No segundo dia do evento, nesta quarta-feira, o presidente do Sindicato, Eduardo Pereira, participou ativamente das discussões sobre a política de saneamento básico no país, quando apresentou propostas de emendas para fortalecer a gestão pública no setor e o acesso de todos aos serviços de água e esgoto. “Uma das propostas que apresentamos é acabar com o corte de água, fornecer água de forma gratuita para as populações de baixa renda. A água é um bem público, um direito constitucional. É inadmissível ver famílias de baixa renda sem abastecimento de água por falta de pagamento.”
Eduardo defendeu também a revogação total da lei 14.026/2020, que instituiu o novo marco legal do saneamento, que visa exclusivamente a privatização das empresas públicas do setor. “Estamos aqui para mostrar à população e também ao governo federal que onde privatizou não está dando certo, como ocorre em São Paulo. E não queremos isso para Minas Gerais, para a população mais pobre, sobretudo em regiões como o Norte de Minas e os vales do Jequitinhonha e Mucuri”, ressaltou. A delegação do Sindicato conta ainda com os diretores Silvia Ferreira e Adilson Ramos.
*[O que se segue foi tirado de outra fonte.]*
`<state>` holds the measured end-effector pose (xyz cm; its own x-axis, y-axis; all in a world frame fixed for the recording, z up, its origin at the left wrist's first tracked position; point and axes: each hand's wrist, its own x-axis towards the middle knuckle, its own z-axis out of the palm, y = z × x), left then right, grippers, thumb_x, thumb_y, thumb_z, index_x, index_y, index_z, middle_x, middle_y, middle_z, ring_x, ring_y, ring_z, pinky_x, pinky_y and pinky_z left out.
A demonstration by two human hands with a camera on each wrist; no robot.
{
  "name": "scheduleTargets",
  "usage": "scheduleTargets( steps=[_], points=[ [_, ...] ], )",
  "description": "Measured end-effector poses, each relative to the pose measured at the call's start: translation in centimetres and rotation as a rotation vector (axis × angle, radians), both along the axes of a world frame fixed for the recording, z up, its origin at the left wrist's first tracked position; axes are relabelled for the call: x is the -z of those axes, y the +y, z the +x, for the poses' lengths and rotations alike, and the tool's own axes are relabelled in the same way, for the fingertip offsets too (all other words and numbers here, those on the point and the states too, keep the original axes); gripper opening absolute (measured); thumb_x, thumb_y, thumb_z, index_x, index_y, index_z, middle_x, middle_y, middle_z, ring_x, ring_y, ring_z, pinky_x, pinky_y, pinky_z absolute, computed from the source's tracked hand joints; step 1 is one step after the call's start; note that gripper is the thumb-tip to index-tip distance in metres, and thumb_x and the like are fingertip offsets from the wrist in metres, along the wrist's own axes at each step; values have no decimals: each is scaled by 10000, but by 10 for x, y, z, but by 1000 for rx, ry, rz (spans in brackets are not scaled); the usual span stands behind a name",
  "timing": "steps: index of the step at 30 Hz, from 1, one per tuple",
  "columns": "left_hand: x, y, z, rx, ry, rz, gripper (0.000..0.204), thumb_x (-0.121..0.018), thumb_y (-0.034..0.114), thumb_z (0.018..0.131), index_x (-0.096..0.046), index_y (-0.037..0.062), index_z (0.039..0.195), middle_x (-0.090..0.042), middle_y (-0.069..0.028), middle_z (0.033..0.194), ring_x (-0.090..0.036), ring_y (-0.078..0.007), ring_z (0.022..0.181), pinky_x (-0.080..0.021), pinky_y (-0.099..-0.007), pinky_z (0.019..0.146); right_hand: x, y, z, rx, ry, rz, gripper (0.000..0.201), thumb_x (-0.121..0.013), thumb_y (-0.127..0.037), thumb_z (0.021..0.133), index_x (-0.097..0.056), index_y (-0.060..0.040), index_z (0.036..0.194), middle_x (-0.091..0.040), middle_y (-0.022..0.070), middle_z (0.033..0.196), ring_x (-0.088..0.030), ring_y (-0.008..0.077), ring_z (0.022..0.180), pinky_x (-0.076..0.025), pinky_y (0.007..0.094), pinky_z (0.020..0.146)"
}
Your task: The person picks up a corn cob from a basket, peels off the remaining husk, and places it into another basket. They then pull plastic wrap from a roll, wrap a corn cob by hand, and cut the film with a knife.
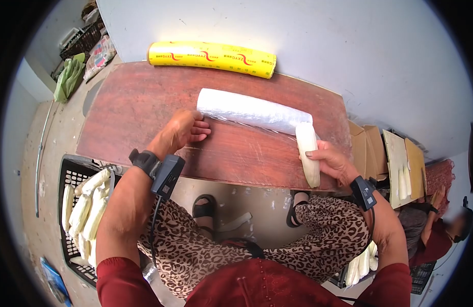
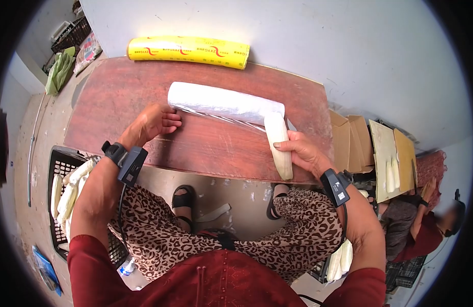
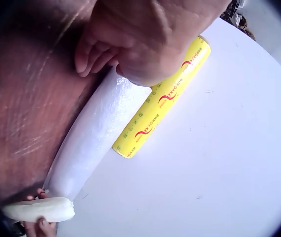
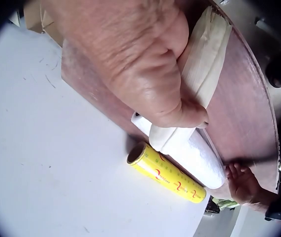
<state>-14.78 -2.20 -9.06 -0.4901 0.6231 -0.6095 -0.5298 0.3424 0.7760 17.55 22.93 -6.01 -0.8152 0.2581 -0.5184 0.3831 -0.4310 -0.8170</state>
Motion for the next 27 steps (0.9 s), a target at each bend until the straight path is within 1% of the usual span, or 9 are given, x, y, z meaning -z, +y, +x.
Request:
scheduleTargets(
  steps=[7, 10, 13, 16, 19, 22, 25, 27],
  points=[
    [-4, 1, -2, 56, -77, 30, 305, -476, 296, 968, -565, 4, 969, -649, -133, 882, -673, -224, 771, -566, -321, 682, 1, 0, 1, -23, -12, 23, 507, -731, -106, 791, -499, 40, 1217, -612, 101, 1070, -599, 183, 991, -481, 333, 930],
    [-8, 2, -1, 52, -71, 44, 291, -476, 274, 963, -571, 0, 949, -654, -137, 879, -675, -222, 755, -568, -321, 671, 2, 1, 1, -34, -16, 30, 499, -725, -108, 796, -500, 38, 1217, -612, 100, 1069, -600, 183, 990, -481, 335, 930],
    [-3, 4, -1, 7, -32, 22, 241, -494, 215, 948, -571, -13, 954, -651, -141, 879, -673, -225, 746, -566, -322, 658, -1, -1, 0, -26, -13, 28, 498, -723, -110, 797, -501, 35, 1218, -613, 100, 1068, -600, 182, 990, -482, 337, 930],
    [-3, 5, -1, 31, 9, 20, 232, -529, 160, 914, -560, -51, 1004, -644, -158, 895, -671, -227, 736, -565, -308, 635, 0, 0, 0, -33, -17, 29, 500, -722, -110, 800, -498, 33, 1223, -612, 98, 1071, -601, 182, 989, -485, 338, 925],
    [-3, 6, 1, 3, 49, -8, 177, -543, 109, 892, -585, -38, 980, -652, -153, 899, -662, -215, 715, -558, -310, 626, -3, -2, -1, -28, -23, 43, 504, -720, -112, 803, -492, 34, 1228, -609, 92, 1074, -601, 180, 987, -491, 336, 917],
    [-5, 4, 0, 85, 133, -102, 151, -544, 117, 900, -589, -12, 963, -651, -126, 887, -650, -218, 732, -553, -328, 678, 2, 2, 0, -37, -23, 36, 506, -716, -113, 809, -487, 29, 1238, -607, 87, 1078, -601, 175, 984, -497, 334, 908],
    [-7, -4, -1, 136, 157, -126, 144, -554, 121, 896, -605, -5, 943, -656, -115, 900, -646, -205, 757, -551, -325, 695, 0, 3, 0, -24, 3, 32, 509, -714, -115, 812, -486, 24, 1245, -607, 83, 1079, -601, 172, 991, -500, 335, 908],
    [-11, -9, -1, 119, 142, -54, 145, -557, 122, 894, -614, 0, 947, -660, -107, 909, -645, -194, 786, -549, -318, 711, -5, 3, -2, -5, 29, 39, 509, -712, -112, 812, -486, 21, 1247, -607, 82, 1081, -601, 173, 999, -502, 339, 911]
  ],
)
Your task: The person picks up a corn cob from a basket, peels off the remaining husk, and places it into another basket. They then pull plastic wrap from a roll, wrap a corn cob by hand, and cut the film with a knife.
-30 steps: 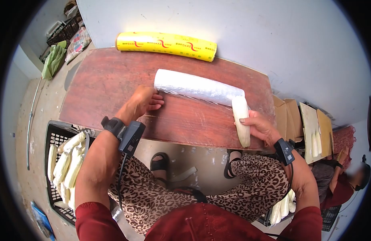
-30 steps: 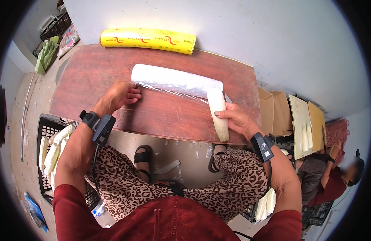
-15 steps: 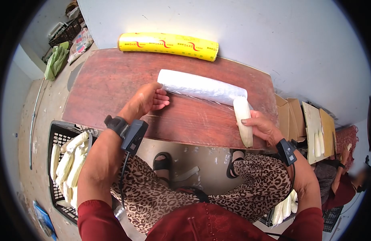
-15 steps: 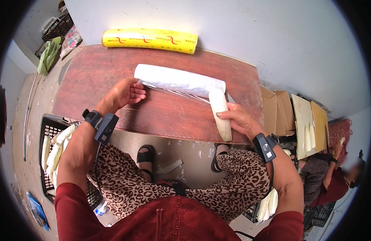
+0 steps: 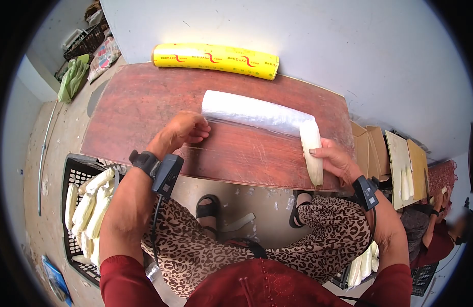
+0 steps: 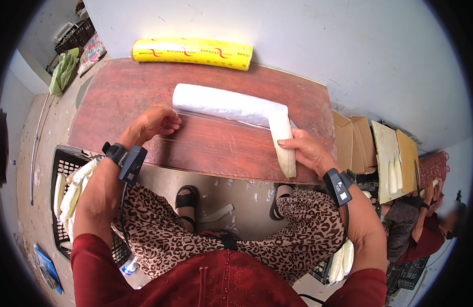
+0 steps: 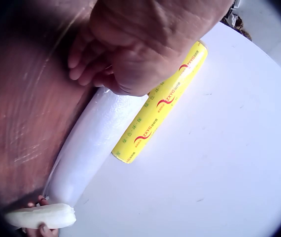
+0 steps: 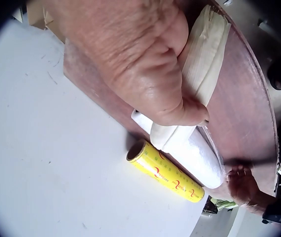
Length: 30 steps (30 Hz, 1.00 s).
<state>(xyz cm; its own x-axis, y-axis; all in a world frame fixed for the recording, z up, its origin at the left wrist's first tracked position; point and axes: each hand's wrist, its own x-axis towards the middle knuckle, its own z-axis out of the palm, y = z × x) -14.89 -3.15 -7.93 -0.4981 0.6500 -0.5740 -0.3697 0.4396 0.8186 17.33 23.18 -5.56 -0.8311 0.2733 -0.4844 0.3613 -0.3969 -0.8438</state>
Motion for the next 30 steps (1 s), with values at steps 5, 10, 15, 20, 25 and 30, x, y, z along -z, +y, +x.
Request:
scheduleTargets(
  steps=[5, 10, 15, 20, 25, 30],
  points=[
    [-7, -2, -4, -48, -55, 218, 153, -549, 117, 901, -630, 15, 981, -666, -89, 945, -643, -172, 845, -537, -293, 768, -9, 10, -6, 49, 104, -13, 510, -694, -97, 815, -478, 35, 1256, -597, 101, 1117, -604, 191, 1017, -494, 339, 934],
    [-25, 19, 1, -184, -16, 406, 160, -542, 129, 920, -635, 22, 996, -670, -75, 1022, -642, -167, 925, -518, -295, 827, -35, 15, -24, 131, 294, 5, 446, -671, -80, 840, -489, 57, 1223, -597, 130, 1111, -610, 212, 1003, -495, 341, 940],
    [-37, 41, -1, -275, -18, 546, 156, -556, 127, 915, -632, 24, 1003, -673, -86, 1078, -639, -167, 969, -493, -318, 880, -57, 18, -45, 218, 415, -31, 396, -672, -72, 846, -510, 50, 1187, -613, 141, 1068, -612, 222, 994, -499, 354, 937],
    [-47, 55, -15, -291, 3, 613, 164, -565, 116, 902, -632, 23, 1020, -687, -91, 1050, -635, -166, 995, -477, -315, 898, -64, 50, -69, 279, 404, 25, 367, -680, -62, 826, -519, 51, 1136, -610, 158, 1024, -625, 266, 945, -521, 417, 897],
    [-77, 61, -27, -289, 65, 646, 203, -585, 103, 873, -631, 2, 1043, -688, -91, 1041, -629, -165, 993, -459, -308, 889, -92, 69, -86, 250, 468, 101, 359, -683, -70, 835, -521, 52, 1131, -606, 142, 1012, -620, 247, 948, -520, 388, 888],
    [-102, 58, -36, -278, 185, 779, 151, -557, 115, 908, -620, 22, 1009, -672, -126, 1106, -612, -199, 1091, -426, -336, 989, -135, 69, -90, 238, 601, 187, 387, -673, -69, 846, -511, 45, 1178, -600, 130, 1059, -607, 230, 1005, -503, 373, 926]
  ],
)
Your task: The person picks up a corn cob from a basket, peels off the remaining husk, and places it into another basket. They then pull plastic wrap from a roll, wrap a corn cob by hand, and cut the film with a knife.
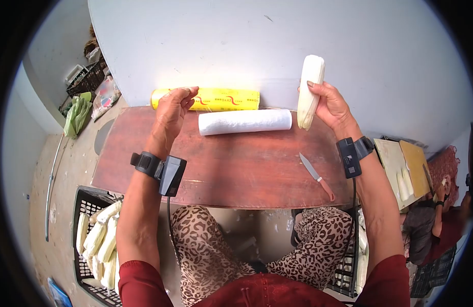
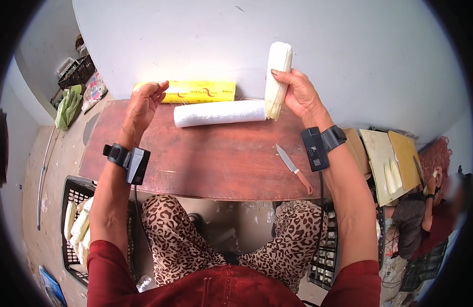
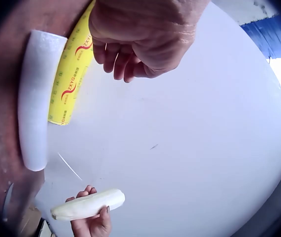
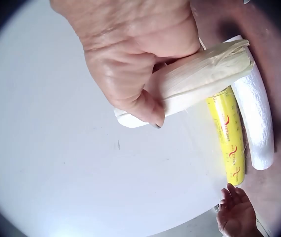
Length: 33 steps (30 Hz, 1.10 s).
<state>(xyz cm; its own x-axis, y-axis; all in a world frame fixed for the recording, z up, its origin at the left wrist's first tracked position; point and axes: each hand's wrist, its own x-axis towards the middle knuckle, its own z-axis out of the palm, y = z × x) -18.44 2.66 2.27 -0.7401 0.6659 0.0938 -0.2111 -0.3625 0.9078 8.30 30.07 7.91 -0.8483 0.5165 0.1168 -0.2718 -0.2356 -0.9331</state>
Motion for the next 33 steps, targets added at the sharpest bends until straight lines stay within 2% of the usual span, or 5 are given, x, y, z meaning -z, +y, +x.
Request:
scheduleTargets(
  steps=[7, 10, 18, 26, 33],
  points=[
    [-44, -1, 20, -48, 232, 34, 195, -553, 120, 917, -619, -12, 1044, -642, -148, 1158, -572, -219, 1162, -395, -350, 1053, -37, -9, 10, 50, 107, 36, 428, -669, -69, 851, -489, 73, 1212, -598, 136, 1069, -601, 237, 1026, -495, 367, 931],
    [-38, 1, 19, -5, 161, -26, 206, -566, 134, 911, -629, -12, 1043, -642, -142, 1163, -567, -213, 1167, -383, -349, 1069, -25, -1, 11, 42, 21, -2, 403, -679, -89, 848, -507, 65, 1178, -599, 125, 1052, -605, 220, 1000, -497, 356, 918],
    [-64, 4, 8, -101, 339, 57, 175, -564, 112, 933, -642, -20, 1017, -651, -131, 1144, -574, -187, 1116, -397, -321, 1042, -65, -7, -2, 123, 28, 266, 378, -692, -137, 850, -519, 49, 1131, -596, 93, 1018, -589, 167, 972, -489, 325, 885],
    [-52, -45, 46, 27, 262, 17, 198, -546, 154, 931, -631, -11, 998, -647, -151, 1146, -571, -216, 1144, -414, -341, 1014, -23, -48, 53, 32, -49, 133, 434, -688, -111, 840, -496, 42, 1198, -586, 113, 1096, -596, 190, 1006, -489, 335, 913],
    [-40, -138, 107, 187, 278, -381, 169, -585, 170, 901, -675, 27, 888, -708, -118, 972, -659, -184, 914, -500, -313, 839, 15, -103, 125, -183, -297, 81, 609, -738, -107, 759, -466, 34, 1285, -581, 88, 1153, -588, 168, 1043, -465, 317, 950]
  ],
)
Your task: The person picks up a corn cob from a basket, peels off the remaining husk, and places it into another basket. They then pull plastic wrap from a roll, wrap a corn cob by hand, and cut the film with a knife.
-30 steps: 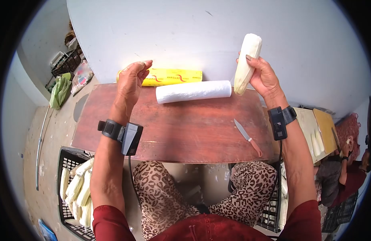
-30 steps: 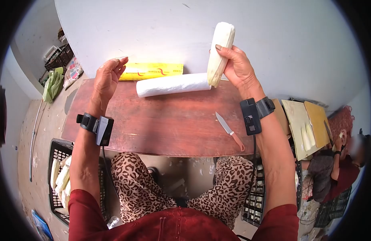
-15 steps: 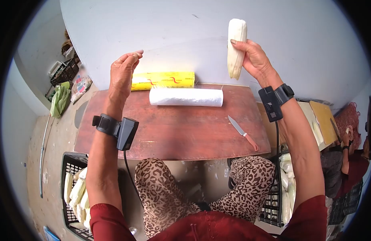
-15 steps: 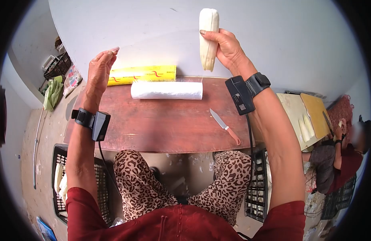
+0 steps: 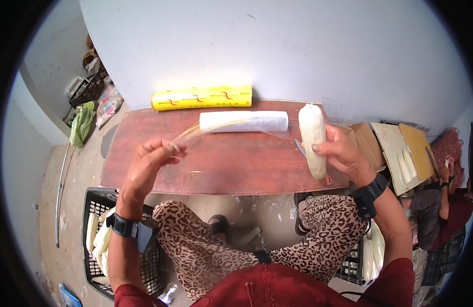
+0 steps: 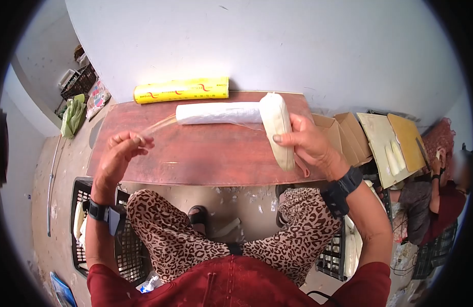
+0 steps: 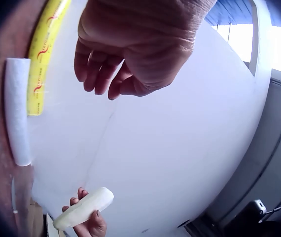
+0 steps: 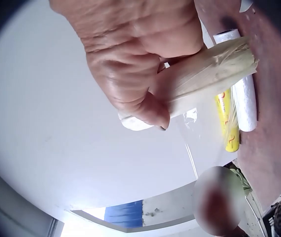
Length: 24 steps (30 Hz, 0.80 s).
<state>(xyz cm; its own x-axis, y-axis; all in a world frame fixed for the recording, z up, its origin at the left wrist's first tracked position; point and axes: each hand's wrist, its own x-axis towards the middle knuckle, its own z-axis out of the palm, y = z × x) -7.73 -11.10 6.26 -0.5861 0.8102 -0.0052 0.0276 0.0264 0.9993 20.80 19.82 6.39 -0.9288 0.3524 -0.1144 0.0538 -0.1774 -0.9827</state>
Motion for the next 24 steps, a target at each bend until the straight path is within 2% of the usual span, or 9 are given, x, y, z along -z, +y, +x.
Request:
scheduleTargets(
  steps=[3, 5, 9, 12, 13, 16, 19, 22, 24],
  points=[
    [25, -25, 20, 29, -28, -209, 159, -596, 151, 890, -691, 24, 879, -715, -108, 943, -666, -165, 851, -512, -298, 798, 26, -25, 18, -109, -90, 89, 591, -777, -147, 752, -521, 18, 1258, -610, 43, 1058, -578, 141, 982, -464, 290, 898],
    [49, -32, 30, 51, -60, -328, 148, -597, 122, 888, -693, 10, 870, -717, -102, 936, -667, -153, 824, -515, -279, 770, 42, -31, 31, -213, -189, 255, 620, -791, -166, 725, -535, 17, 1259, -604, 56, 1102, -572, 161, 1030, -449, 300, 927],
    [94, -39, 47, -16, -194, -414, 157, -627, 141, 871, -691, 14, 805, -695, -37, 789, -641, -105, 739, -490, -246, 671, 81, -36, 50, -425, -263, 507, 644, -799, -190, 677, -567, 18, 1240, -580, 89, 1186, -547, 202, 1118, -426, 321, 969],
    [128, -43, 43, 38, -45, -534, 162, -623, 150, 834, -703, 15, 799, -694, -62, 740, -650, -114, 712, -496, -254, 657, 98, -39, 54, -524, -362, 580, 653, -789, -195, 659, -569, 27, 1232, -557, 120, 1225, -532, 221, 1143, -421, 330, 976],
    [138, -43, 40, 80, 182, -635, 188, -617, 172, 792, -712, 13, 823, -691, -98, 711, -662, -134, 709, -507, -265, 655, 106, -39, 54, -509, -356, 595, 643, -790, -213, 635, -589, 32, 1195, -581, 125, 1180, -558, 238, 1096, -439, 332, 948],
    [154, -44, 44, 117, 362, -756, 224, -615, 186, 773, -711, 10, 875, -690, -126, 716, -674, -164, 682, -524, -278, 657, 126, -36, 49, -562, -456, 670, 652, -794, -179, 650, -572, 31, 1225, -555, 136, 1243, -537, 229, 1139, -425, 333, 975],
    [158, -37, 41, 143, 267, -866, 215, -606, 168, 777, -714, -5, 844, -692, -120, 723, -677, -176, 634, -532, -293, 609, 153, -33, 46, -555, -466, 709, 654, -799, -200, 637, -578, 34, 1207, -559, 141, 1225, -539, 250, 1129, -426, 336, 969],
    [188, -35, 36, 102, 60, -863, 207, -603, 157, 780, -720, -12, 806, -688, -110, 700, -678, -179, 602, -536, -298, 575, 161, -35, 47, -533, -505, 743, 652, -802, -197, 636, -577, 33, 1203, -563, 137, 1210, -537, 257, 1128, -427, 338, 965],
    [197, -31, 37, 71, 29, -896, 206, -604, 154, 781, -723, -14, 790, -685, -103, 688, -679, -172, 607, -535, -295, 565, 159, -37, 47, -520, -525, 743, 654, -804, -196, 637, -574, 32, 1204, -565, 134, 1196, -539, 259, 1122, -431, 338, 957]
  ],
)
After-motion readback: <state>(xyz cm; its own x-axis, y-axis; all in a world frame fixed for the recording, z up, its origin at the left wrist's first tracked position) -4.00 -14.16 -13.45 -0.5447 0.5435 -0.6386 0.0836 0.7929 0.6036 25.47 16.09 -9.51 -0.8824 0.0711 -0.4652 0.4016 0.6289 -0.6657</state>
A 6ª Conferência Nacional das Cidades termina nesta sexta-feira (27/02) com a Plenária Final, quando as deliberações dos quatro dias de atividades serão consolidadas no documento técnico do evento, que subsidiará as diretrizes da Política Nacional de Desenvolvimento Urbano (PNDU), orientando ações e investimentos em áreas estratégicas como habitação, mobilidade urbana, saneamento, saúde, segurança e desenvolvimento territorial.